"The limited supervisory role of courts while reviewing an arbitral award is stipulated in Section 34 of the Act, beyond whose grounds courts cannot intervene and cannot correct errors in the arbitral award." With this principle in focus, the Supreme Court examined a dispute arising from stock market transactions, where a stockbroker sought to enforce joint and several liability against a married couple. While the arbitral tribunal ruled in favor of the broker, the High Court intervened, setting aside the award against the husband. The appeal raised critical questions on arbitration jurisdiction, contractual obligations, and the extent of judicial review under Section 37.
Brief Facts:
The appellant, a registered stock broker and member of the Bombay Stock Exchange (BSE), initiated arbitration proceedings against the respondents, who are husband and wife. Respondent No. 2 (wife) maintained a trading account with the appellant, while Respondent No. 1 (husband) also had a separate account. The appellant claimed that Respondent No. 1 had orally agreed to be jointly and severally liable for the debit balance in Respondent No. 2’s account. Due to stock market losses, a substantial debit balance accumulated in Respondent No. 2’s account. The appellant sought to recover this amount through arbitration under BSE Bye-law 248(a). The arbitral tribunal ruled in favor of the appellant, holding both respondents jointly and severally liable. However, while the single judge of the High Court upheld the award, the division bench set aside the arbitral award against Respondent No. 1, leading to the present appeal.
Contentions of the Petitioner:
The appellant argued that Respondent No. 1 had consented to joint and several liability for the debit balance in his wife’s account. It was contended that both respondents functioned as a single trading entity, as evidenced by financial transactions, oral agreements, and past dealings. The appellant asserted that the arbitration clause covered the dispute, as per Bye-law 248(a), since the claim against Respondent No. 1 arose from transactions incidental to stock exchange trading. The appellant also submitted that Respondent No. 1 had participated in arbitration, filed a counter-claim, and did not challenge jurisdiction before the arbitral tribunal or in the Section 34 petition, making the objection impermissible at the Section 37 appellate stage. It was further argued that the High Court exceeded its limited jurisdiction in a Section 37 appeal by reappreciating evidence and setting aside the arbitral tribunal’s findings without proper justification.

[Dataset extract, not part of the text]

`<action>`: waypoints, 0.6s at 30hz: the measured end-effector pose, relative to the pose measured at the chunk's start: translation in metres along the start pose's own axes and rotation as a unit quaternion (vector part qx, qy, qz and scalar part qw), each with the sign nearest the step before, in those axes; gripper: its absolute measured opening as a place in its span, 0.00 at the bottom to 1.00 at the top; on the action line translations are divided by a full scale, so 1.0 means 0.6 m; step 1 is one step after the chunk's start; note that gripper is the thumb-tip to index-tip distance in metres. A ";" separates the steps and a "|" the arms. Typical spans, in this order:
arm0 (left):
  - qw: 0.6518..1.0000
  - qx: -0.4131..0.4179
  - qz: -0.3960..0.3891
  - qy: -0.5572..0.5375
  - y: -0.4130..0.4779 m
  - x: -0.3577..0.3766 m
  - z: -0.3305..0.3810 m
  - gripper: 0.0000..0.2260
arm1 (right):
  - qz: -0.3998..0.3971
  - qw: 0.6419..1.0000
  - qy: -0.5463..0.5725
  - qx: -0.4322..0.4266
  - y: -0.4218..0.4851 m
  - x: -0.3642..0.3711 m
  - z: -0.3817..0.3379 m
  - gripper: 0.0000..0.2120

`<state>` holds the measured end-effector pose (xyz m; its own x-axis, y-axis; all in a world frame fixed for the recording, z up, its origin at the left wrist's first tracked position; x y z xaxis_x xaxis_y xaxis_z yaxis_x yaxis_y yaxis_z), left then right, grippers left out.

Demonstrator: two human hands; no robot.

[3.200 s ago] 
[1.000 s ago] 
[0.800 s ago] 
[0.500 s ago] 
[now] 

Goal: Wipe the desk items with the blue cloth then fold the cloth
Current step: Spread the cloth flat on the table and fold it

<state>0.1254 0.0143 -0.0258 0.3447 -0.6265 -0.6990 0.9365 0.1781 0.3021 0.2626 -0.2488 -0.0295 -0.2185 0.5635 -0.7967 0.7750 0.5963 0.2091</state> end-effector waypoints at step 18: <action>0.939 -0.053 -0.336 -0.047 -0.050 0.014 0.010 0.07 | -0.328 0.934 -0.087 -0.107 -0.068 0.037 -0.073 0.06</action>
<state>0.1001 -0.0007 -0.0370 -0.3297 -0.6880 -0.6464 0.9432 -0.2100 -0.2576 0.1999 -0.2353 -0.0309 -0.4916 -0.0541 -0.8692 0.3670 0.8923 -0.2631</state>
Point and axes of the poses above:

Contentions of the Respondent:
Respondent No. 1 contended that he was an independent legal entity separate from his wife, with distinct client agreements and trading accounts. He argued that there was no written agreement making him jointly and severally liable for his wife’s trading losses, and the arbitral tribunal had erroneously relied on oral representations. The respondent emphasized that SEBI Guidelines and BSE Bye-laws prohibit adjusting funds between different client accounts without express authorization, and no such authorization was given. He also asserted that the arbitration clause under Bye-law 248(a) did not apply to his alleged oral guarantee, as it was not a transaction conducted on the stock exchange. Lastly, he maintained that the arbitral tribunal lacked jurisdiction over him, and since this was an issue of inherent jurisdiction, it could be raised at any stage, including the Section 37 appeal.
Observation of the Court:
The Court identified two key issues. "The first is a jurisdictional issue that pertains to the maintainability of arbitration against respondent no. 1 under Bye-law 248(a) for payment of the debit balance in respondent no. 2’s account on the basis of his joint and several liability." The second issue is "whether the High Court correctly exercised jurisdiction under Section 37 while setting aside the arbitral award against respondent no. 1 on the grounds of perversity and patent illegality by finding that there is no joint and several liability."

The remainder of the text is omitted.